Different, Not Less

To say I wrestled with the prenatal Down syndrome diagnosis would be a gross understatement. It rocked me to my core and, on a personal level, revealed the myth of religious fulfillment I had let creep into my heart. I cried, I grew angry, I lamented, I prayed for deliverance, I compared, I wrestled, I asked many questions rooted in self-pity. At some point, all I could read was Job, Lamentations, and select Psalms. Finally, by the end of the pregnancy, I was most angry because I felt like a target of God rather than a child of God whom he would draw near to. I know many here do not believe in God – to each their own – but for me, it is inexplicably a part of my story. 

I heard a pastor once described Abraham as a man who lived in restless torment: he believed God cared, but the evidence suggested otherwise. Similarly, I knew in my head the claims of the Bible, yet my heart was raw because the fiery arrows would.not.stop. Every appointment but one brought a new blow. We went from the diagnosis to a brain concern. The brain concern to a growth concern.

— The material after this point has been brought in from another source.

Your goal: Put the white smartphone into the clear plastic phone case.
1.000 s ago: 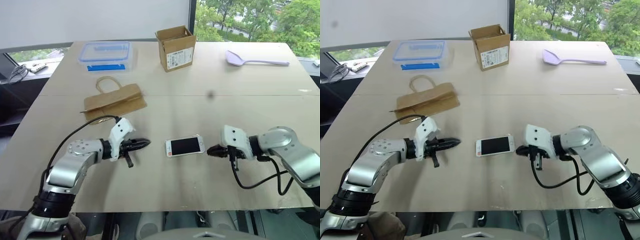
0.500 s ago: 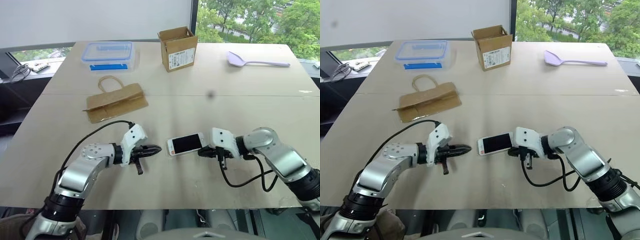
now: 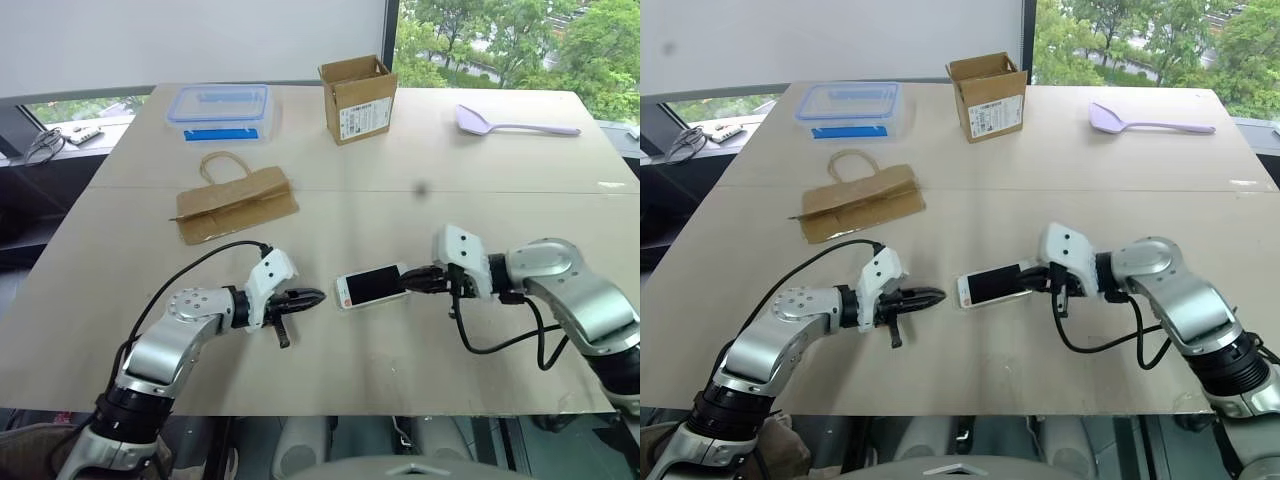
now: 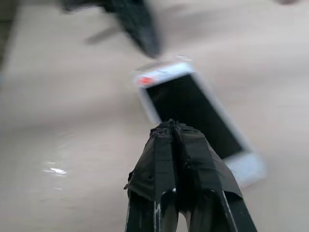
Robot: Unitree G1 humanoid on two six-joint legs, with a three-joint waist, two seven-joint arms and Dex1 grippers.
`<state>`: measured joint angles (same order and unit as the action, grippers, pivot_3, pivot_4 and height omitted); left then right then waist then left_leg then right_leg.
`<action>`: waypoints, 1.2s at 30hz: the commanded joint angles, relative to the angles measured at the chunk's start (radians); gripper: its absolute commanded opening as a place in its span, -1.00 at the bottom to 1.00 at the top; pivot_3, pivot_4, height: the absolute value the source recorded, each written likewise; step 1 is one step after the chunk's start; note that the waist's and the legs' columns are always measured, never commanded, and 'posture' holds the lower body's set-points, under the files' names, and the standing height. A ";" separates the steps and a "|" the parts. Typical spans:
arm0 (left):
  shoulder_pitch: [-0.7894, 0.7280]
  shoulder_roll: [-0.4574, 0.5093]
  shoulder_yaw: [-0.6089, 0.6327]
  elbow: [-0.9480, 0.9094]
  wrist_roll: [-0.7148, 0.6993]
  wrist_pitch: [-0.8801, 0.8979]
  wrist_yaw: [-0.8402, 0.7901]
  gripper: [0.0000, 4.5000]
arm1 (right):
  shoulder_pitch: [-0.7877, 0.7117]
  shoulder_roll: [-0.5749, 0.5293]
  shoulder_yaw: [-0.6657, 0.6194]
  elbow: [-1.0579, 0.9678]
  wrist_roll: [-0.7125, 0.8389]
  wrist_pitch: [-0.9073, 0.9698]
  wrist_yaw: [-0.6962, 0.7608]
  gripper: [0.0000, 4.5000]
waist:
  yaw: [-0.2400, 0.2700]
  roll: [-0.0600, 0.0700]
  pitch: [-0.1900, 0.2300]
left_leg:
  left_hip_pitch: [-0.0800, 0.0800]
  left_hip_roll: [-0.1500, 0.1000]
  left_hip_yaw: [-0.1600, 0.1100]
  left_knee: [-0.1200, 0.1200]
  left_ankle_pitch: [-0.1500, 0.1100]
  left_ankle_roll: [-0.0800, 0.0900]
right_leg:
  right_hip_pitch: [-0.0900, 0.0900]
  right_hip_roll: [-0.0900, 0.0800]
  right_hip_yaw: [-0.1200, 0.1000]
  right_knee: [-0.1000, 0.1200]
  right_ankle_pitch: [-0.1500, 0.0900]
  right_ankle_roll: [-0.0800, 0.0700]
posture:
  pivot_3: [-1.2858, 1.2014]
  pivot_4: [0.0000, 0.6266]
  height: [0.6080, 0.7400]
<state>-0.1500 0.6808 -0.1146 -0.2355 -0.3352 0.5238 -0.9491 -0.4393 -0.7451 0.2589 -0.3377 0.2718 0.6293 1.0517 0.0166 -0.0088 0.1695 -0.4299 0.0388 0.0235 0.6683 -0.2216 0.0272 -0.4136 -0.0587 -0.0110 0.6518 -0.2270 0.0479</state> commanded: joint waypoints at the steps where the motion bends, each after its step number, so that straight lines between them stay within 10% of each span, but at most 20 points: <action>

The size concern to a hydrocele, fluid, and atresia concern. The atresia to an IUGR and SGA concern. The IUGR concern to a cord flow concern. The exhausted old man in Vincent van Gogh’s At Eternity’s Gate gave visual representation to my soul’s state. 

I read many posts about moms feeling miraculously different at birth; in disbelief, I rolled my eyes at most of them. Sometimes anger mixed with guilt bubbled up because I didn’t think I could be like many of you – thankful and in love. 

Yet, to any mama who can relate – especially if you are still pregnant – I can confidently report that there is hope. I sure didn’t see it for 26 weeks and 3 days, so feel free to roll your eyes at me too. When Alexander was born, I didn’t feel a connection. I didn’t exhale with relief. I held him and thought, “I am sorry you will have so many struggles.” He wouldn’t latch, which made me feel like a failure and fueled the disconnect. Yet, while I wanted to give away the extra chromosome, I knew I could do nothing but bring him home, learn to embrace our new life, and set him up for success just like we do for our other children. 

As our son has grown, scales have fallen from my eyes, and I have accepted this unique invitation to look at life and God from a new angle. I still haven’t received a call, text, email, or audible note from God, but we have experienced His love in the hands & feet of the church in ways I never have before. I am confident I was never His target, and while I cannot claim to answer the question of ‘why’, I trust in a way I didn’t before that His ways are higher and that He will work out what the world calls a genetic disorder for Alex’s good and ours.